Tag Archives: joy

Top 5 Tips About Turning 40

40When I turned 40, I wasn’t vaguely bothered by the fact I was turning 40. After all, it’s just a number.

But, a lot of people I knew were significantly bothered about leaving their 30s behind. They got depressed, went into denial, all kinds of things.

Why?

It’s not a death knell to having fun and experiencing life. After all doesn’t the saying go “life begins at 40”, and nowadays 40 is the new 30.

In the 16th century average life expectancy fluctuated between 30 and 40 and didn’t actually rise above 40 until mid-19th century

Even in 1905 the average life expectancy was just over 49 years.

So you could say that back then reaching 40 was an achievement and considered pretty old.

Today though, average life expectancy is a lot higher, so why is there still this stigma attached to turning 40?

That aside, here are the top 5 tips I learned as I climbed over the hurdle:

Tip 5 – Watch your weight (aka Middle Age Spread)

You know when you were younger, you could polish off pretty much anything you fancied food-wise and have room for more with no fear that your jeans wouldn’t fit the next day?

Middle-age spread is not a myth.

I’ve always been fairly obsessive of my weight as you know, but when I hit 40 those few pounds I put on were not quite so easy to shift.

In fact, 2 years ago I was probably the heaviest I have been for over 20 years. I mean a lot of people probably wouldn’t even have noticed, but I did. My jeans started to feel a little too tight – and this is coming from the girl who always buys a pair of jeans 2 sizes to big to start with – and I just felt uncomfortable.

Nothing I did seemed to shift the weight.

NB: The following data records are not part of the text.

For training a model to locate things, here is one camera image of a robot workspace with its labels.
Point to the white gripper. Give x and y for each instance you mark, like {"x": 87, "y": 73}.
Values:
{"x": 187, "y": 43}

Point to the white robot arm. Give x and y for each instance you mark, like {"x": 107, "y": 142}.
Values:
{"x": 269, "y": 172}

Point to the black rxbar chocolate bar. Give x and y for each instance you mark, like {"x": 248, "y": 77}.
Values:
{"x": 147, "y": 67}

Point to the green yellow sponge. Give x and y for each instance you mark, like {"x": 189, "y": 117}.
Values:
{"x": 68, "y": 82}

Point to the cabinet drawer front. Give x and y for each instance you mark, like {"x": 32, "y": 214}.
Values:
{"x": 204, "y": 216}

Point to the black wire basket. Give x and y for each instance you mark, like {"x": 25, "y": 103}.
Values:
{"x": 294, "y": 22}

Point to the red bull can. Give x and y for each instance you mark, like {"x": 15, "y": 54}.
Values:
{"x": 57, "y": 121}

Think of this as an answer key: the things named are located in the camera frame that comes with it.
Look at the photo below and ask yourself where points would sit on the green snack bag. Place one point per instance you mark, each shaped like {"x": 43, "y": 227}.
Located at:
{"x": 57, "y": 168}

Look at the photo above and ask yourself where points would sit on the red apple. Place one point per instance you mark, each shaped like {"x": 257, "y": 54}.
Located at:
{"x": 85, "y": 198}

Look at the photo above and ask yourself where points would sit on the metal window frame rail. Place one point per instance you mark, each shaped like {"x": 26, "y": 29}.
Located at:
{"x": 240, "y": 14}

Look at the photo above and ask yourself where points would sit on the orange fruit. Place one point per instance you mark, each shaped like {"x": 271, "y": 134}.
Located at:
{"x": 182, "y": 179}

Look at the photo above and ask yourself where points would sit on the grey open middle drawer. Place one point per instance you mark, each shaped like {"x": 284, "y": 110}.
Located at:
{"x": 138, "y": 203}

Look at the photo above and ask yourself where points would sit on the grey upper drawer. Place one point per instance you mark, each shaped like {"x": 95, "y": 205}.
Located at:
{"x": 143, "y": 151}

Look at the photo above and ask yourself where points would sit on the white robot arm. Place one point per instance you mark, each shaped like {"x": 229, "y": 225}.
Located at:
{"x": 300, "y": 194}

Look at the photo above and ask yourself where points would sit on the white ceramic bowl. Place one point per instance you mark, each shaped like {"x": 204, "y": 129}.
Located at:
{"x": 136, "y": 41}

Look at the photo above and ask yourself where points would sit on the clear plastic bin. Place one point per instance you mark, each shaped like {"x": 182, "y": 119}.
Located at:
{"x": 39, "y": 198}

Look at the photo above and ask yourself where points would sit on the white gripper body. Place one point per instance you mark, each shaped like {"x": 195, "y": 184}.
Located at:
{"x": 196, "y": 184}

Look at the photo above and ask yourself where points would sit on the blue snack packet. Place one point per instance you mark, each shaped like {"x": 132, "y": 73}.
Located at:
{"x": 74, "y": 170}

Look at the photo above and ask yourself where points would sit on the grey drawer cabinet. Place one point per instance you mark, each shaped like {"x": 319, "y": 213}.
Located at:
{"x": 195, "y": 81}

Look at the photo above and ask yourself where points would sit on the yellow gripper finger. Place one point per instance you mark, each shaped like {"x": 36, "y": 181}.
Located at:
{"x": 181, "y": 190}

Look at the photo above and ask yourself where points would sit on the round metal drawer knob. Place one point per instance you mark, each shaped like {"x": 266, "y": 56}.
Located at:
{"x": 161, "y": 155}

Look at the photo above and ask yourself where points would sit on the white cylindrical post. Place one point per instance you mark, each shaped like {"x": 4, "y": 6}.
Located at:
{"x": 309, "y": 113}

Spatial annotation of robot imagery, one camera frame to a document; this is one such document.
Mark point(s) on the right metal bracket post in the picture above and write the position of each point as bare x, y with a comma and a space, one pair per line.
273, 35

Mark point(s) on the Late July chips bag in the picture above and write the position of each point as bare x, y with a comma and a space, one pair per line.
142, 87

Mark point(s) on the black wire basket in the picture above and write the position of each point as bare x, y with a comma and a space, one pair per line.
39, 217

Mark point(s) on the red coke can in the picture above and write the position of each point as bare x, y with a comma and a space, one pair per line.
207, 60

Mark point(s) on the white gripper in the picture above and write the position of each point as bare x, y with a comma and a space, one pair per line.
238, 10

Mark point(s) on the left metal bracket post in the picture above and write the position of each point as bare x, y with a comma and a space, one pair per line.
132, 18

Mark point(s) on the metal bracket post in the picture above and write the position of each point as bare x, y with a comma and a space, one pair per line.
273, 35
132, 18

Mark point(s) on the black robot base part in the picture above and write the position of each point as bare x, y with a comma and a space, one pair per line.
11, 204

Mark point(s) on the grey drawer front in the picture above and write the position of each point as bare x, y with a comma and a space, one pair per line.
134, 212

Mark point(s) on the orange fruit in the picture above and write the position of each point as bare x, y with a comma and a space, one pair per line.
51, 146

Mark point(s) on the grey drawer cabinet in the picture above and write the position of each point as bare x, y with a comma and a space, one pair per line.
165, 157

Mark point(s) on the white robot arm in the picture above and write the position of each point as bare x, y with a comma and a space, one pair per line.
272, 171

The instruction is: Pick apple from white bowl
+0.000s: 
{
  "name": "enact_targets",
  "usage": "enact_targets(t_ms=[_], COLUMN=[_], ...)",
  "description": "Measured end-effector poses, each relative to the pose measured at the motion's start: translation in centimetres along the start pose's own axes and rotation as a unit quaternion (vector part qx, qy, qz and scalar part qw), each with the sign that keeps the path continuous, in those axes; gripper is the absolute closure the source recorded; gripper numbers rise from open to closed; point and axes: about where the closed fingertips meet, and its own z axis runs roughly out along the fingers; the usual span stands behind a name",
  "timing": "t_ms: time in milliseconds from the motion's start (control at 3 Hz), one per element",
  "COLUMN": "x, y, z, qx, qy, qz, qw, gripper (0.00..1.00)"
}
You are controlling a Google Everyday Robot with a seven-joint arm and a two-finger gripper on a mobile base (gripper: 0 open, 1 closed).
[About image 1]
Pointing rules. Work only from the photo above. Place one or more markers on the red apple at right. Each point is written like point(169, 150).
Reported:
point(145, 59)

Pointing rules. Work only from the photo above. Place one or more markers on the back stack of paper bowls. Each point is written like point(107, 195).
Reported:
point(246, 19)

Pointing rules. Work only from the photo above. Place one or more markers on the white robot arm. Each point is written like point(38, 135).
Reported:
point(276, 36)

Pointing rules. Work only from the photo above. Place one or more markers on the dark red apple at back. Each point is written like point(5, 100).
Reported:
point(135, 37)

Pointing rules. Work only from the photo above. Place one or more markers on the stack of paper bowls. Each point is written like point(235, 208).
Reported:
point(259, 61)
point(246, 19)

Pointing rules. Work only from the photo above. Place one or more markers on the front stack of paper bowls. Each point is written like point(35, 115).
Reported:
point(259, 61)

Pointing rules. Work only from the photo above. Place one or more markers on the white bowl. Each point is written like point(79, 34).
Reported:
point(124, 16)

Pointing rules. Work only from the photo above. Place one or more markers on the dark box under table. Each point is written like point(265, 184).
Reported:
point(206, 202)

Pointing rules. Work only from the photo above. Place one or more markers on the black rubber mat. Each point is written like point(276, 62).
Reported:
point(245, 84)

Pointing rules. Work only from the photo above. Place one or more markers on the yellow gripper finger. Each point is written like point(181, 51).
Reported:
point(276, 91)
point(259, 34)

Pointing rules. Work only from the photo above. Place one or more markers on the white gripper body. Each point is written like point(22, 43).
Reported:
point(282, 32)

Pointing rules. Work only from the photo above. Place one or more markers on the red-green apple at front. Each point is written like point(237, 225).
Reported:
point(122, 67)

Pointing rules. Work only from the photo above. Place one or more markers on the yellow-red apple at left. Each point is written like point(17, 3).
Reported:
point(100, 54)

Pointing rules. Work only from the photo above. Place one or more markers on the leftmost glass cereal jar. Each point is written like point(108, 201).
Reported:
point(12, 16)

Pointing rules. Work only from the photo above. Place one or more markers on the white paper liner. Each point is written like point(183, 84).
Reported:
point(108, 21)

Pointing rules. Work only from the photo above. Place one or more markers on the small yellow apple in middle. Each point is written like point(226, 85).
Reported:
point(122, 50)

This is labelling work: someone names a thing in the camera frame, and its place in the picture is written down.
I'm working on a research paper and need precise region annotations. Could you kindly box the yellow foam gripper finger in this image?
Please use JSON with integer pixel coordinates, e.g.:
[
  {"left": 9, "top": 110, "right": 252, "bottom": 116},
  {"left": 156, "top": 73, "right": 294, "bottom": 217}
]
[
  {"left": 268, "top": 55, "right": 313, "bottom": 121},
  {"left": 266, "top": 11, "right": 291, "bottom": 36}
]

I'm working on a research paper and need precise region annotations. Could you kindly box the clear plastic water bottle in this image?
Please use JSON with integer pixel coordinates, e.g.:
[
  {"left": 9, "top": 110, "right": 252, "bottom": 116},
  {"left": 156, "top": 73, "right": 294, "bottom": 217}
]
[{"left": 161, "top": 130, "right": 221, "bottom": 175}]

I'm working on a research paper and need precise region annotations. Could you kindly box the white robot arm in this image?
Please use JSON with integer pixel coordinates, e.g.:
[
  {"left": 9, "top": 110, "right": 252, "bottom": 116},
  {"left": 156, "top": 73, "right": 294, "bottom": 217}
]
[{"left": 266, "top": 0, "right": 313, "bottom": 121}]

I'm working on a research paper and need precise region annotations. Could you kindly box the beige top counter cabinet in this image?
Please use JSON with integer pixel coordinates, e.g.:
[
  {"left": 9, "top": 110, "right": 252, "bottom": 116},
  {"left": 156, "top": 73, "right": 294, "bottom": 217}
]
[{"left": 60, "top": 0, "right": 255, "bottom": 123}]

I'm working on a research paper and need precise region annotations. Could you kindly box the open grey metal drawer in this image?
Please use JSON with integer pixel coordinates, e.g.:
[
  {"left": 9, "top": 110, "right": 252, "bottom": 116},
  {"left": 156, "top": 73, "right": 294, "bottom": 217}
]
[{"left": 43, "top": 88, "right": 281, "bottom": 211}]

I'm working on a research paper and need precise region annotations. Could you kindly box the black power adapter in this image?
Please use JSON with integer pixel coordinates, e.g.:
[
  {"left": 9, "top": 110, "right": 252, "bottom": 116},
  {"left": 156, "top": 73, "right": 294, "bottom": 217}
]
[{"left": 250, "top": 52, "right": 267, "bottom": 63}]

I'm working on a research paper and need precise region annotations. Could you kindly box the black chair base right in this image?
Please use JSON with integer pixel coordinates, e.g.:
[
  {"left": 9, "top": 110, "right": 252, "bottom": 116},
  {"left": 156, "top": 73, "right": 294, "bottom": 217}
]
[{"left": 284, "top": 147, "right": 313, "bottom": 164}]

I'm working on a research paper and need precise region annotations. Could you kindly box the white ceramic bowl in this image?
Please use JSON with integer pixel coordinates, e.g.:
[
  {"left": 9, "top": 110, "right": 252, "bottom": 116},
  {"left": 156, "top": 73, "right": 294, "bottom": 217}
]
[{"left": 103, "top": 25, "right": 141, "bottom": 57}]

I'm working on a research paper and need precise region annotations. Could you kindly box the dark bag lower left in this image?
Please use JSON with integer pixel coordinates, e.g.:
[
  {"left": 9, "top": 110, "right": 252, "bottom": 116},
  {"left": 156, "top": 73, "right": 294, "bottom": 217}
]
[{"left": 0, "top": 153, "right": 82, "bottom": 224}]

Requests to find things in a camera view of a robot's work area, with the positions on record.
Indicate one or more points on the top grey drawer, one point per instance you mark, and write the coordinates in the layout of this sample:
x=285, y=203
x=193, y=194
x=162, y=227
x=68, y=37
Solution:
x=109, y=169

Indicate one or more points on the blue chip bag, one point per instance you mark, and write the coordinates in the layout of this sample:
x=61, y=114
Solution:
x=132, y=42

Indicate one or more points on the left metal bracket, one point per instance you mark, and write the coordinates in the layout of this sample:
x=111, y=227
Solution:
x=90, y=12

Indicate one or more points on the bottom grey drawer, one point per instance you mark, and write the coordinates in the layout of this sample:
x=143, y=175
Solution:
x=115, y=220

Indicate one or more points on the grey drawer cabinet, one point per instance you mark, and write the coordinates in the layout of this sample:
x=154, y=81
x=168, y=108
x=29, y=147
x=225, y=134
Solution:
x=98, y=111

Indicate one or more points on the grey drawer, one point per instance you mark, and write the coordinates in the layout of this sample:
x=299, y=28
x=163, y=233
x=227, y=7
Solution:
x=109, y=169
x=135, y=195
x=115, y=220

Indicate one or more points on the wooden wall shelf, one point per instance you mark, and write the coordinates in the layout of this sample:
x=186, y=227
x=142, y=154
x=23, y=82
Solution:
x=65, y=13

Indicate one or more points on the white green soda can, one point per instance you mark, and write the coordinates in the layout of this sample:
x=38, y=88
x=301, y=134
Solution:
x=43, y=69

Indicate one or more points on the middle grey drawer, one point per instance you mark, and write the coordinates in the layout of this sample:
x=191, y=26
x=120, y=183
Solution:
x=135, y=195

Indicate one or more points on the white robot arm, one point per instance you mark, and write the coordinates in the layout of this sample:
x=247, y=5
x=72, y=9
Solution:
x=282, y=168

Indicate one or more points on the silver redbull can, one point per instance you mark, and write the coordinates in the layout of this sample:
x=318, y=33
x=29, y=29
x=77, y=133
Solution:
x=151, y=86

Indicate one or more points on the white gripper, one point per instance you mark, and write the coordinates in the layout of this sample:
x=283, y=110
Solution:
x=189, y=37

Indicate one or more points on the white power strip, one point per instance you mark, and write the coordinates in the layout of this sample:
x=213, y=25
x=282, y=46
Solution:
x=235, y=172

In the end I radically adjusted my diet. I gave up sugar, completely, for about 3 months and the weight fell of. Then I gradually started introducing the sugar again, and when I felt a bit heavy, cut it out.

And I started exercising more. Nothing ridiculous like 5 hours at a gym every day. No. I found some fab workout DVDs which I could do at home – and yes I know you need the willpower to make yourself do it – but they were 10 minute workouts. If I had enough time to take out to make a cup of tea, I had enough time whilst the kettle was boiling to do a 10 minute workout.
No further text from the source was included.